5. Practical Implications and Limitations
Feature learning is not universally beneficial—its impact is data- and architecture-dependent:
- Hierarchical Features: In speech and vision tasks, deep networks outperform shallow and GMM models due to their ability to construct hierarchical invariant features, obviating the need for explicit model adaptation or normalization (Yu et al., 2013).
- Overfitting via Sparse Representations: However, in settings where the target function is smooth along many directions, feature learning can induce overly sparse, high-curvature representations, increasing susceptibility to overfitting and reducing generalization compared to lazy/kernel regimes (Petrini et al., 2022).
- Quality versus Strength: Not all feature learning is equal. Empirical observables that quantify the strength of representation drift (e.g., NTK alignment metrics) decouple from actual improvements in generalization (quality), especially in high-capacity settings (Göring et al., 25 Jul 2025). Only the feature learning gap (generalization difference relative to the best kernel method) reliably quantifies practical benefit.
- Data Structure Dependence: Feature learning efficacy relies crucially on the structure in the input data. When special combinatorial or hierarchical structure exists, neural nets exploit it efficiently, whereas fixed-feature methods become statistically intractable (Shi et al., 2022). If structure is absent, feature adaptation may offer no advantage or even degrade performance.
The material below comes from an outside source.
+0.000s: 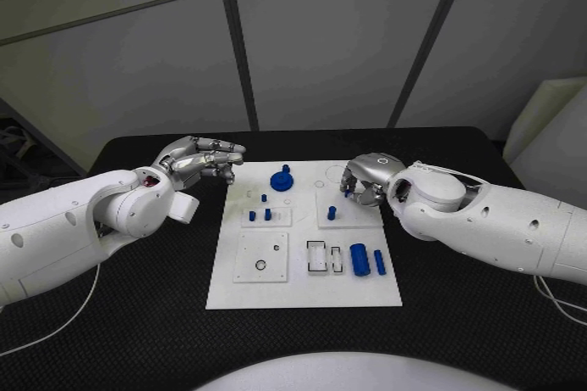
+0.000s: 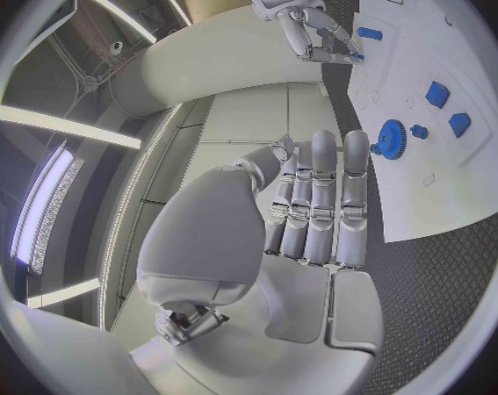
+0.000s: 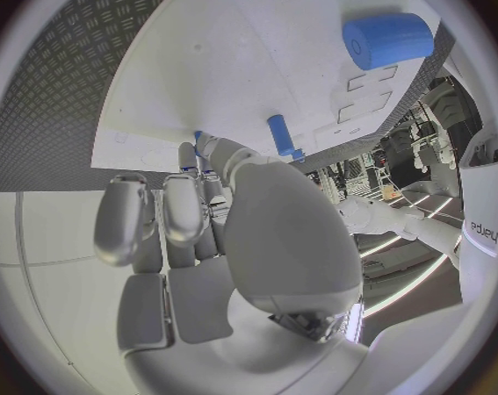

6. Unified and Provable Frameworks
Recent frameworks provide rigorous, unified accounts of feature learning phenomena:
- Gradient Feature Learning Framework: Generalization guarantees for SGD-trained two-layer ReLU nets are derived based on the emergence, alignment, and convex optimization over gradient-induced features. The same framework underpins explanations of the lottery ticket hypothesis and establishes strict separation over all kernel-based learners in explicit families (Shi et al., 2023).
- Recursive Feature Machines (RFM) and ConvRFM: The average gradient outer product mechanistically explains empirical feature selection in both fully connected and convolutional nets. The RFM approach applies this principle to kernel methods, enabling deep, data-adaptive feature learning in non-deep-net settings, with competitive or superior performance on tabular and vision tasks (Radhakrishnan et al., 2022, Beaglehole et al., 2023).
- Phenomenological Theories: The spring-block model (Shi et al., 2024) and forward–backward kernel alignment equations (Fischer et al., 2024, Rubin et al., 5 Feb 2025, Corti et al., 28 Aug 2025) furnish a macro- to micro-level continuum of explanations, from global geometric data separation to detailed equilibrium and out-of-equilibrium feature statistics.
In summary, feature learning in neural networks is a mathematically and empirically rich set of phenomena encompassing adaptive kernel geometry, invariance, hierarchical abstraction, staged dynamic transitions, and global-to-local specialization. Theoretical frameworks and empirical investigations demonstrate both its power—especially in structured-data, high-capacity, and deep regimes—and its subtle limitations, especially where sparsification and ill-posed generalization emerge. Recent advances provide multi-scale, unified descriptions and practical algorithms, linking statistical physics, optimization, and machine learning in a comprehensive theory of neural feature learning (Yu et al., 2013, Radhakrishnan et al., 2022, Beaglehole et al., 2023, Yadav et al., 2024, Rubin et al., 5 Feb 2025, Göring et al., 16 Oct 2025, Montanari et al., 1 Feb 2026).